The Wall
The nights had begun to run longer than the days. There was no Sam on hand, let alone a proper maester, but Edd only had to look at the empty boxes to know for sure. Going through candles near as quick as we are firewood. They scarcely needed bother- what fires the Night's Watch could light were meager flickering things that no wood nor oil could coax to burn any brighter. Or any hotter.
"Lord Commander." Satin's voice made him turn from the much-diminished storeroom to his squire.
"How many today?"
"That's generous of you, my lord."
"Sun sees fit to pop its brow over the horizon a scant few hours, it's day in my book." Edd's words made Satin smile humorlessly.
"Seven men, all on sentry duty or atop the Wall. Found frozen to death this morning." Fuck. That leaves us at what, five-and-eighty?

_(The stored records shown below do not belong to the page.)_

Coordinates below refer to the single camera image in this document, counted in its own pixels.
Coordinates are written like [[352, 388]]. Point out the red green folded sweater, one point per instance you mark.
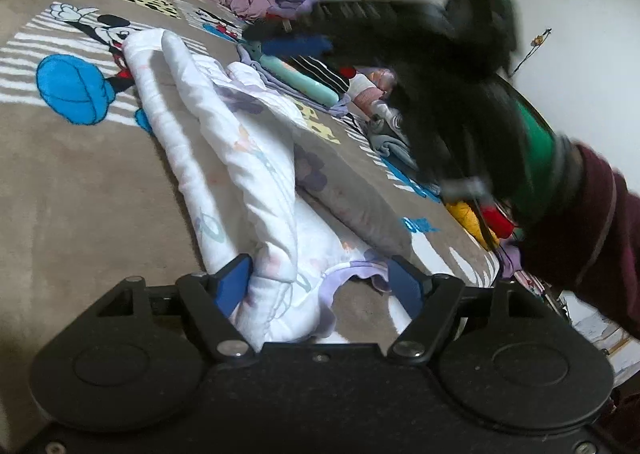
[[347, 73]]

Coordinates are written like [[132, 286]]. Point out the white floral garment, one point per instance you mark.
[[235, 149]]

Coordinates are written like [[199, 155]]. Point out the person's right forearm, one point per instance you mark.
[[600, 224]]

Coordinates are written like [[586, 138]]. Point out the cartoon mouse printed blanket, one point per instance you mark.
[[75, 174]]

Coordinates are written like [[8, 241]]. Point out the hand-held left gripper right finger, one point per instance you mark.
[[404, 284]]

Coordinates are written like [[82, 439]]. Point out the small wall hanging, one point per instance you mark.
[[535, 42]]

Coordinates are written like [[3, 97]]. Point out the grey folded garment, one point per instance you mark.
[[395, 154]]

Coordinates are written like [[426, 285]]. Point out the teal folded garment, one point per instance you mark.
[[300, 79]]

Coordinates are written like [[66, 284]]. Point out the black striped folded garment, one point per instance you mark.
[[320, 74]]

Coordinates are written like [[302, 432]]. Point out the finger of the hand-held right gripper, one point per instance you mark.
[[375, 17], [300, 45]]

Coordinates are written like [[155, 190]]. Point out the yellow cloth item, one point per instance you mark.
[[467, 219]]

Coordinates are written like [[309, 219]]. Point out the red cloth item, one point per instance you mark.
[[500, 221]]

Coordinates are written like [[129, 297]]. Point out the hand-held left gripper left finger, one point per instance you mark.
[[232, 284]]

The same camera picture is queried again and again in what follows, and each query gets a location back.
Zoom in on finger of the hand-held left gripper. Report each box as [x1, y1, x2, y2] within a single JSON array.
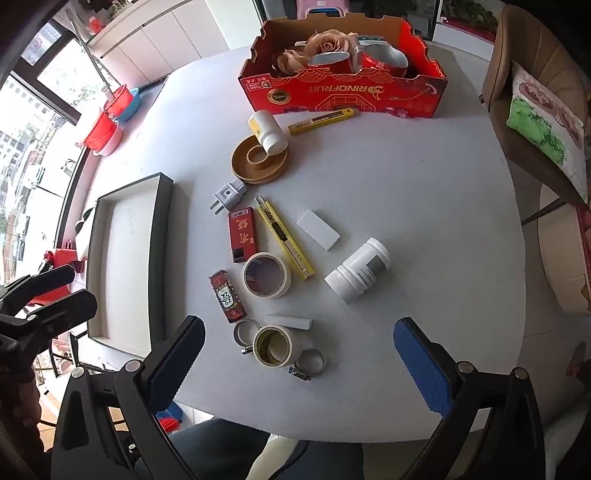
[[18, 290, 98, 352], [0, 264, 75, 315]]

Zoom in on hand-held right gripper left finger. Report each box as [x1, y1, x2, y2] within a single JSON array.
[[51, 315, 206, 480]]

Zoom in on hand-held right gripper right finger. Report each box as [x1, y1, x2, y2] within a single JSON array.
[[393, 317, 559, 480]]

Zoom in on metal hose clamp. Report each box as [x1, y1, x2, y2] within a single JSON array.
[[233, 319, 260, 356], [288, 348, 326, 380]]

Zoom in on white tray with black rim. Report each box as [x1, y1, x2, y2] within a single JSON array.
[[85, 172, 174, 358]]

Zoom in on small red patterned box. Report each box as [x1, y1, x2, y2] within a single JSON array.
[[209, 270, 246, 324]]

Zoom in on large white plastic bottle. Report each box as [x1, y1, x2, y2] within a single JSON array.
[[324, 237, 391, 305]]

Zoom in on white bar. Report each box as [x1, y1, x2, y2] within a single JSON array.
[[265, 314, 313, 330]]

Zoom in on masking tape roll yellow core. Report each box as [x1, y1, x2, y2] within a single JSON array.
[[252, 325, 315, 367]]

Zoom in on masking tape roll striped label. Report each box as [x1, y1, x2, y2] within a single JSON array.
[[242, 252, 293, 299]]

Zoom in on red rectangular card box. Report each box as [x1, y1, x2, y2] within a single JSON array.
[[228, 207, 259, 264]]

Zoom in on white rectangular block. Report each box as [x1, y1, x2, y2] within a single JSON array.
[[296, 210, 341, 251]]

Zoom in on grey plug adapter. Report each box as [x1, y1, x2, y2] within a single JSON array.
[[210, 181, 245, 216]]

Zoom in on brown tape spool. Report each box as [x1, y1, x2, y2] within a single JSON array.
[[231, 136, 291, 185]]

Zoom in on white bottle with yellow label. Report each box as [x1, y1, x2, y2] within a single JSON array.
[[248, 111, 288, 155]]

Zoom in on person's left hand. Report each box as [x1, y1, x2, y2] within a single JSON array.
[[0, 376, 47, 457]]

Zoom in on red plastic stool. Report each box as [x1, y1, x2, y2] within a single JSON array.
[[44, 248, 86, 308]]

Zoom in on small white stool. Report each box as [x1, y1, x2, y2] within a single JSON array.
[[74, 208, 96, 261]]

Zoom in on red basin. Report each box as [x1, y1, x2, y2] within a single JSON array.
[[82, 108, 122, 149]]

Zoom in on long yellow utility knife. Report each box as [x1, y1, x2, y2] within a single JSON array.
[[255, 196, 317, 281]]

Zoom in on beige bench seat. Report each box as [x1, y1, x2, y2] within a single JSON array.
[[538, 185, 591, 317]]

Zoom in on blue basin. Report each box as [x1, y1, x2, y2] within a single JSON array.
[[115, 88, 143, 123]]

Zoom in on red bucket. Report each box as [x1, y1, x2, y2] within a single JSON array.
[[102, 84, 132, 118]]

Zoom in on red printed packaging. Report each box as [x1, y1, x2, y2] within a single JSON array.
[[575, 205, 591, 266]]

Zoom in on white cabinet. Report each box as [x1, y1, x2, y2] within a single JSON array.
[[88, 0, 232, 86]]

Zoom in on small yellow utility knife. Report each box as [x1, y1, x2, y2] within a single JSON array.
[[288, 108, 360, 137]]

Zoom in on brown upholstered chair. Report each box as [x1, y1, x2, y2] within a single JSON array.
[[480, 4, 591, 227]]

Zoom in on green and white printed cushion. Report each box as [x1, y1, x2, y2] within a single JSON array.
[[505, 60, 591, 206]]

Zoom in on red cardboard box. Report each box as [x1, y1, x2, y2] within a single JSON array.
[[239, 13, 448, 119]]

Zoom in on red patterned tin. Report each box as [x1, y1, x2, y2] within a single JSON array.
[[355, 39, 409, 77], [307, 51, 354, 75]]

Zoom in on pink artificial rose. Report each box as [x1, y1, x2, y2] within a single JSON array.
[[272, 48, 310, 77], [305, 28, 358, 58]]

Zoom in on green plants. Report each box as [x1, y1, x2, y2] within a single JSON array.
[[450, 0, 500, 29]]

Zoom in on pink plastic stool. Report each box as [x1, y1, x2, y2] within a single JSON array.
[[295, 0, 347, 20]]

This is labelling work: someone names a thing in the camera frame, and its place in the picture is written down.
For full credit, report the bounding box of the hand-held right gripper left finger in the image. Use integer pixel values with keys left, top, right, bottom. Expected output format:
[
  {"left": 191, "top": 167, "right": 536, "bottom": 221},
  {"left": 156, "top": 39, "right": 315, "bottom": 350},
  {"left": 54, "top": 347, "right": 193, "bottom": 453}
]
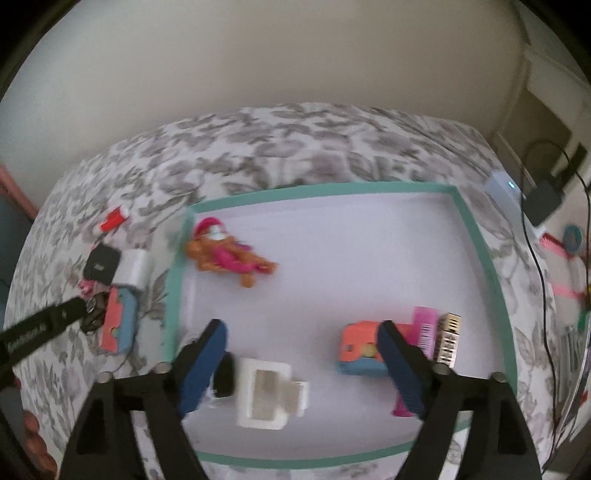
[{"left": 58, "top": 318, "right": 228, "bottom": 480}]

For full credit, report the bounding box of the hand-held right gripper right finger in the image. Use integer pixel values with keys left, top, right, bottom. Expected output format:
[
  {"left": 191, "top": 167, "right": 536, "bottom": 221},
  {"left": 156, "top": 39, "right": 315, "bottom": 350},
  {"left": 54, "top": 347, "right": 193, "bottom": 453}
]
[{"left": 376, "top": 320, "right": 541, "bottom": 480}]

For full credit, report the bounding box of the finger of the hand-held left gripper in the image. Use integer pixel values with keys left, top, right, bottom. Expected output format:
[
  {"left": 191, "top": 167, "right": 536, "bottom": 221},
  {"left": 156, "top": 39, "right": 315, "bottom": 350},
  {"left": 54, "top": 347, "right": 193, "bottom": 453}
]
[{"left": 51, "top": 296, "right": 92, "bottom": 329}]

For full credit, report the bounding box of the black toy car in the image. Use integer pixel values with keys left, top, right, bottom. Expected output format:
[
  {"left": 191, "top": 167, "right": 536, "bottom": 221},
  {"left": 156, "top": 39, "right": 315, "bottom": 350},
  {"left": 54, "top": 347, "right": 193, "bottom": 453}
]
[{"left": 81, "top": 295, "right": 109, "bottom": 335}]

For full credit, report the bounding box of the pink and blue foam block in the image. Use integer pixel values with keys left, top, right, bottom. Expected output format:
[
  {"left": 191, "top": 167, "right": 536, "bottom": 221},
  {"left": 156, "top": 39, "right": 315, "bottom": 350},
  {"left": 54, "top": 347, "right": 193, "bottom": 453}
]
[{"left": 99, "top": 286, "right": 139, "bottom": 355}]

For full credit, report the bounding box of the orange and blue foam puzzle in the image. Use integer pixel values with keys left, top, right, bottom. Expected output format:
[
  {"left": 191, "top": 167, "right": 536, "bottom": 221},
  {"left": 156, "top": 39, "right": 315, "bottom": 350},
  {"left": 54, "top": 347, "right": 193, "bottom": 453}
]
[{"left": 336, "top": 322, "right": 416, "bottom": 376}]

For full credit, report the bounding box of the magenta rectangular case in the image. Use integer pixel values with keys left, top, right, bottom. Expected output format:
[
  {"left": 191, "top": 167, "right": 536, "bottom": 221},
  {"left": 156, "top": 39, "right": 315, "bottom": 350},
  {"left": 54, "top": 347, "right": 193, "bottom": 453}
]
[{"left": 392, "top": 307, "right": 439, "bottom": 418}]

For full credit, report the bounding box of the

"Eighty-three, Lord Commander. Including our brothers from the Shadow Tower and Eastwatch." Satin said, as if reading Edd's mind. "We might be eighty-seven if you saw fit to let our…guests join the rest of us."
"That one with the red knot, he's of the same faith as the red witch was. I'm not sure I want him wandering around the castle."

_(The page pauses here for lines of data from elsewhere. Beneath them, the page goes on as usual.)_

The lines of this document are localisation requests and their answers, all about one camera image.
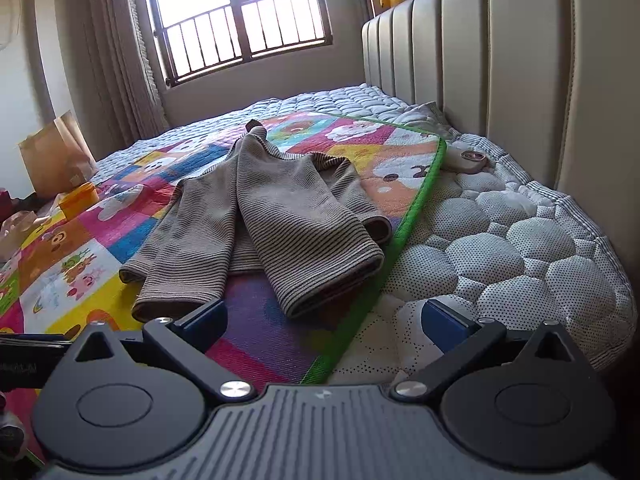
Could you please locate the brown striped knit sweater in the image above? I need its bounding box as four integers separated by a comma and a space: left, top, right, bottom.
118, 119, 393, 323

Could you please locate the beige curtain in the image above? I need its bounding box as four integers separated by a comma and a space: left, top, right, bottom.
75, 0, 171, 146

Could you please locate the white quilted mattress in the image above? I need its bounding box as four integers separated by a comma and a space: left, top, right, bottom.
92, 84, 638, 386

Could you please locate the orange plastic box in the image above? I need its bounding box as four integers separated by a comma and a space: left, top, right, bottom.
59, 182, 98, 221

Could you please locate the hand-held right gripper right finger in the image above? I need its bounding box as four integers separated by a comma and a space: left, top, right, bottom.
390, 297, 588, 404

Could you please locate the brown paper bag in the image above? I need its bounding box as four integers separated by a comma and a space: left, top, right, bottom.
19, 110, 98, 198

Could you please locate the beige padded headboard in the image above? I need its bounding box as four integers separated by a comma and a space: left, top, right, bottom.
361, 0, 640, 281

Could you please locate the pink plastic bag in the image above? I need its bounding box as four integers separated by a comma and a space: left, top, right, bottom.
0, 207, 63, 261

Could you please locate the window with brown frame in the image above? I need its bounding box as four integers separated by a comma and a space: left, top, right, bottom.
141, 0, 333, 86

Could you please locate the colourful printed mat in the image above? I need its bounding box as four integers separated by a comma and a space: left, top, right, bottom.
0, 110, 447, 467

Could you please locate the grey crumpled cloth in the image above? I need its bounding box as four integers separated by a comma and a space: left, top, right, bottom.
385, 101, 458, 141

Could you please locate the dark red cloth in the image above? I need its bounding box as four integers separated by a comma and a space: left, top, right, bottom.
0, 187, 21, 223

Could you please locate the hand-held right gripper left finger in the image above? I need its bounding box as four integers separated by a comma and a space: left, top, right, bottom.
62, 297, 256, 404

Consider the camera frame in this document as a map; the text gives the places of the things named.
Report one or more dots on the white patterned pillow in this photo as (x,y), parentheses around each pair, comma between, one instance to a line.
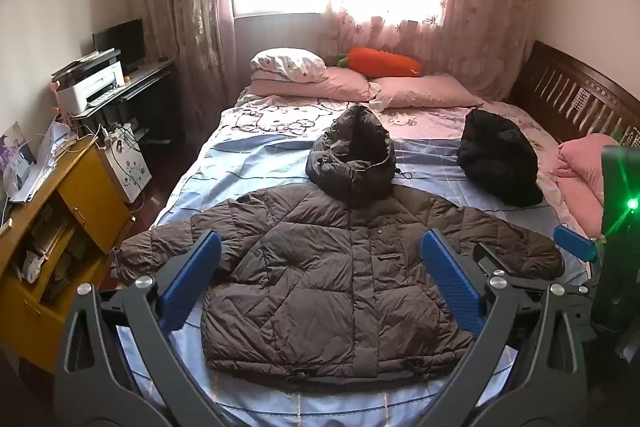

"She did ah, assist Lord Commander Snow."
"Only because it served her purposes, or supposed it served her god's. To count her an ally is to count fire an ally. Fire burns living flesh as well as dead." Satin gulped in response. "Don't suppose we've got anything good for dinner?"
"Not unless you want to try squirrel again." Edd made a face.

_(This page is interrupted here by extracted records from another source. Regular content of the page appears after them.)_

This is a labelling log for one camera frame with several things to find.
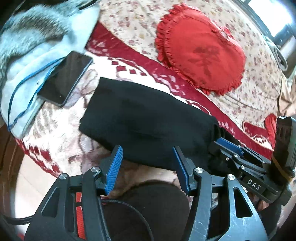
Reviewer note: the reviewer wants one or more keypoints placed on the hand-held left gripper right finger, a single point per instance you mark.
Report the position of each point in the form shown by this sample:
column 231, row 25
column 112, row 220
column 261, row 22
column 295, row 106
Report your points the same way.
column 181, row 169

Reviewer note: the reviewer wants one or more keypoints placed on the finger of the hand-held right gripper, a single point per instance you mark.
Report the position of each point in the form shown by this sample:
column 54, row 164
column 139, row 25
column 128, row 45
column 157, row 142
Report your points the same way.
column 229, row 144
column 222, row 157

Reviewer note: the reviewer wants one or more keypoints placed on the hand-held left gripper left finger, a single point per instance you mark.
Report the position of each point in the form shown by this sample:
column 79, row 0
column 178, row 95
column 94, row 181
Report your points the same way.
column 114, row 169

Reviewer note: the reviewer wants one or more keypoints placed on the black pants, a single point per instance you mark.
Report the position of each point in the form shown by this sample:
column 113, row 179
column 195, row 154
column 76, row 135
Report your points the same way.
column 143, row 125

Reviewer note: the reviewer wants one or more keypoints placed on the small red heart pillow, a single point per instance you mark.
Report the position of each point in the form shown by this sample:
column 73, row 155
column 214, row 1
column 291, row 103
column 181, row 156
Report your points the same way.
column 271, row 129

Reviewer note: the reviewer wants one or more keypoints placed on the red patterned fleece blanket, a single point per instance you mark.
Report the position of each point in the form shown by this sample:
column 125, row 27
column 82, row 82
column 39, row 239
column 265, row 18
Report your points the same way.
column 57, row 139

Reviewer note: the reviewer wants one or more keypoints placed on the beige cloth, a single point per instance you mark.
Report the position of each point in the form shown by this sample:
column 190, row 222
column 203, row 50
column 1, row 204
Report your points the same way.
column 288, row 97

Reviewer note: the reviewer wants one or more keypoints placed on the large red heart pillow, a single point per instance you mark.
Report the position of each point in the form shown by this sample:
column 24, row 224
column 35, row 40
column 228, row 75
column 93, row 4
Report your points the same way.
column 201, row 48

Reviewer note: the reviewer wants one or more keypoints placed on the grey garment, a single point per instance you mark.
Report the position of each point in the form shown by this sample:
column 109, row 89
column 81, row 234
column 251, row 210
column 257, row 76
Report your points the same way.
column 277, row 55

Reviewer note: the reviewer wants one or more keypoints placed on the black smartphone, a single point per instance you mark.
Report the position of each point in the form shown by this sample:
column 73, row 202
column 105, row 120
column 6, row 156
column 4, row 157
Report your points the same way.
column 66, row 77

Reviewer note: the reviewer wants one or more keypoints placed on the light blue fleece jacket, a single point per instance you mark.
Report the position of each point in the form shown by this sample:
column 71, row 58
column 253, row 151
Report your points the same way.
column 32, row 53

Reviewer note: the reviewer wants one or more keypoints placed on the beige floral quilt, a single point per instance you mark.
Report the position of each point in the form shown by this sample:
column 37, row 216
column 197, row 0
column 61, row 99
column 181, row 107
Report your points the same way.
column 138, row 20

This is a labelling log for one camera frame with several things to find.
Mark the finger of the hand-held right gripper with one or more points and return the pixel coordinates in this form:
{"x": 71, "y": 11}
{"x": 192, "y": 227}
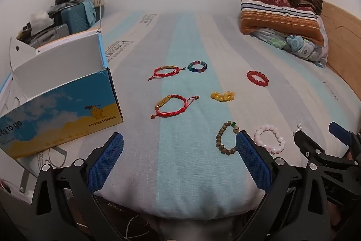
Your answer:
{"x": 308, "y": 145}
{"x": 339, "y": 132}

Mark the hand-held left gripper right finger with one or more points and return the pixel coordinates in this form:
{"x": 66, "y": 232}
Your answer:
{"x": 253, "y": 162}

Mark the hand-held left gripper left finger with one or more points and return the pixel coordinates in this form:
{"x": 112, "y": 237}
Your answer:
{"x": 108, "y": 162}

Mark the blue and yellow cardboard box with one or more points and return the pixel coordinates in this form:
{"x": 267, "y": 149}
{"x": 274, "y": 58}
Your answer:
{"x": 56, "y": 108}

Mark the striped mattress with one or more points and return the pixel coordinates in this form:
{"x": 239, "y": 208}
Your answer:
{"x": 183, "y": 159}

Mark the wooden headboard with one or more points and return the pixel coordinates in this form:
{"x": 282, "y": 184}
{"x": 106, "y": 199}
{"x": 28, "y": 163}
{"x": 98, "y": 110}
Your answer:
{"x": 344, "y": 40}

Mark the floral quilt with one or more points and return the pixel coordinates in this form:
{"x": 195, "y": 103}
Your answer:
{"x": 299, "y": 46}

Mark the striped pillow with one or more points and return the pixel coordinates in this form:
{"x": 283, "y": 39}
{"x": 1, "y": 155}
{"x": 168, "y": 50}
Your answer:
{"x": 276, "y": 13}

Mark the blue suitcase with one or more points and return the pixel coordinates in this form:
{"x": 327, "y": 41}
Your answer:
{"x": 74, "y": 18}

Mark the light blue cloth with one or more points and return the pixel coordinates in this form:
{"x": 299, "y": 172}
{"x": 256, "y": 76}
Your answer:
{"x": 89, "y": 11}

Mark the white plastic bag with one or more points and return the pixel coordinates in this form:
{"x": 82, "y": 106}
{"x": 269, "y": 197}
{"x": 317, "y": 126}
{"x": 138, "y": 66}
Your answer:
{"x": 41, "y": 21}

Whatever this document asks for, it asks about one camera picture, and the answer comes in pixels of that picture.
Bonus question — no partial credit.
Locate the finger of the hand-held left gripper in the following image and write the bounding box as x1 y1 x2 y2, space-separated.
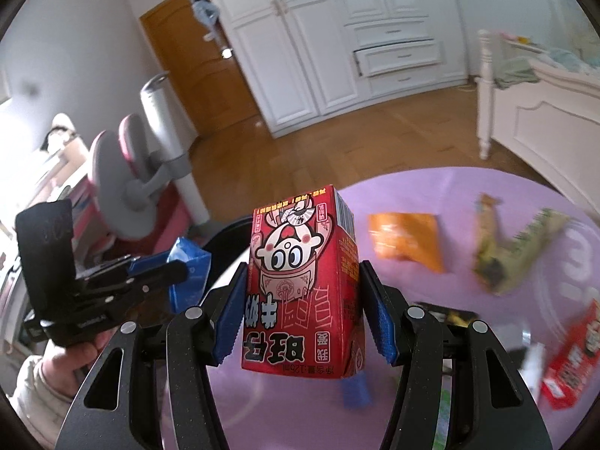
126 260 189 297
89 250 176 276

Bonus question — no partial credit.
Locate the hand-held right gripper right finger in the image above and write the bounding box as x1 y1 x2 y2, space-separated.
358 260 549 450

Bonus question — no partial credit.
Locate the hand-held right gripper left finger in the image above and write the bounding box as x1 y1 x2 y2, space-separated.
56 261 249 450

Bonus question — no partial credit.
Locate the blue white cartoon packet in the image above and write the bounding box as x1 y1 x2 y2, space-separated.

"We'll skip dinner, then." he said, a phrase that had all but become the motto of the Watch. "Cheer up. At least there aren't so many of us to feed." he told Satin as they left the chambers that had been Jon Snow's before Edd's and the Old Bear before him. If only he'd stayed around, this would be his mess and he'd see us through it.
They were halfway across the yard, headed for the ice cells, when a snort had Edd ready to catch a charging bull's horns. Instead a massive stallion was milling about in the tiny lichyard aside the keep, primly sniffing at the frostbitten grasses that poked up from the stones. "Oi! Away from there, you!" Satin cried, waving a hand at the horse. A braver man than I, Sat, Edd thought as the stallion regarded them. He bared his teeth but made no further move to aggress, continuing to move through the overgrown stones and small cairns.
"Never mind, Satin. He likes the company of the dead so much, he'll have all he can handle before much longer."
"Where did he come from?"
"No idea. I've never seen him before, I'd remember a horse like that." Edd said as they slowly descended into the cells beneath the castle. No matter how many times he tried to light the sconces, the flames spluttered like a nervous suitor before going out.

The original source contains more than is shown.